重复优于多样:面向高效样本的德语语言建模高信号数据筛选方法
Repetition over Diversity: High-Signal Data Filtering for Sample-Efficient German Language Modeling
April 30, 2026
作者: Ansar Aynetdinov, Patrick Haller, Alan Akbik
cs.AI
摘要
近期研究表明,将海量英语网络语料过滤为高质量子集能显著提升训练效率。然而对于德语、法语、日语等高资源非英语语言,激进过滤会形成战略困境:实践者应当通过单次训练大量轻过滤网络数据来优先保证多样性,还是通过严格过滤获得高质量核心语料并进行多轮训练来优先保证质量?我们以德语为例构建分层质量过滤器,对5亿份网络文档进行处理,通过比较过滤子集的多轮训练与多样化语料的单次训练来探究这一权衡。在不同模型规模和标记预算下的实验表明,重复训练高质量数据始终优于在更大规模轻过滤数据集上的单次训练。值得注意的是,即使经过7轮训练,性能差距依然存在。我们的研究结果表明,对于非英语大语言模型,通过质量过滤实现语义集中比单纯追求唯一数据量最大化为高效语言建模提供了更可行的路径。我们向研究社区发布了德语语言模型(命名为Boldt)及清洗后的评估基准。实验表明,尽管训练所用标记量比同类模型少10-360倍,这些模型仍取得了最先进的结果。
English
Recent research has shown that filtering massive English web corpora into high-quality subsets significantly improves training efficiency. However, for high-resource non-English languages like German, French, or Japanese, aggressive filtering creates a strategic dilemma: should practitioners prioritize diversity by training once on large amounts of lightly filtered web data, or prioritize quality by strictly filtering for a high-quality core and repeating it over multiple epochs?

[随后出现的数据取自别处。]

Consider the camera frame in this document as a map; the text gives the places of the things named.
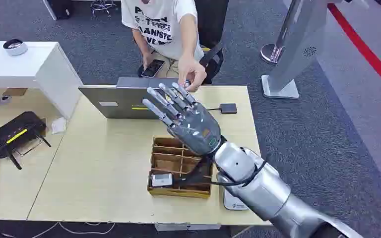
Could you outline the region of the person's left hand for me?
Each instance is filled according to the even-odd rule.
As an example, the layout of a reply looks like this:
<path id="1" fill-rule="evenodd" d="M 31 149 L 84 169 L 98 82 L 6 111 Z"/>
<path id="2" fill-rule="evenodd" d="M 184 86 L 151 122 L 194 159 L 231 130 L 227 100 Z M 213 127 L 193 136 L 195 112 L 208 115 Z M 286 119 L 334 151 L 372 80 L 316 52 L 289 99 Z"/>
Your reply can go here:
<path id="1" fill-rule="evenodd" d="M 188 80 L 190 84 L 185 88 L 188 92 L 196 92 L 207 77 L 205 68 L 197 62 L 192 55 L 182 55 L 178 61 L 178 84 L 185 87 Z"/>

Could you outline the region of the person's right hand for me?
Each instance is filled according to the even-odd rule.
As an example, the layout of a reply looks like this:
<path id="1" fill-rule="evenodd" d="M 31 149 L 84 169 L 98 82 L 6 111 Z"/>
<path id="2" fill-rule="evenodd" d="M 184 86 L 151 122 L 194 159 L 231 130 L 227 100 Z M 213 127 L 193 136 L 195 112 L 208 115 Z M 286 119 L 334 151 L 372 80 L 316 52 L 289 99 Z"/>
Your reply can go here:
<path id="1" fill-rule="evenodd" d="M 142 51 L 142 59 L 143 59 L 143 70 L 146 70 L 147 67 L 152 63 L 154 57 L 156 56 L 156 51 Z"/>

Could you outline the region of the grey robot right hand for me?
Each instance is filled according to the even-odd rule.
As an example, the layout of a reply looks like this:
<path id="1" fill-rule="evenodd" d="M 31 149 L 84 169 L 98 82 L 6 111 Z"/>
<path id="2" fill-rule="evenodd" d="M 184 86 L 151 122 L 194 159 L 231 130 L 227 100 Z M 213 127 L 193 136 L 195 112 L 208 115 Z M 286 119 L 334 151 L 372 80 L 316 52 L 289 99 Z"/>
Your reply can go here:
<path id="1" fill-rule="evenodd" d="M 152 100 L 142 103 L 164 123 L 167 131 L 197 155 L 215 153 L 226 139 L 217 120 L 193 95 L 178 83 L 148 87 Z"/>

We investigate this trade-off for German by constructing hierarchical quality filters applied to 500M web documents, comparing multi-epoch training on the filtered subsets against single-pass training on a diverse corpus. Our experiments across multiple model scales and token budgets show that repeating high-quality data consistently outperforms single-pass training on larger, less filtered sets. Notably, the performance gap persists even after 7 epochs. Our findings suggest that for non-English LLMs, semantic concentration through quality filtering offers a more viable path to efficient language modeling than simply maximizing unique data volume. We release our German language models (called Boldt), as well as our cleaned evaluation benchmarks to the research community. Our experiments indicate that they achieve state-of-the-art results despite training on 10-360x fewer tokens than comparable models.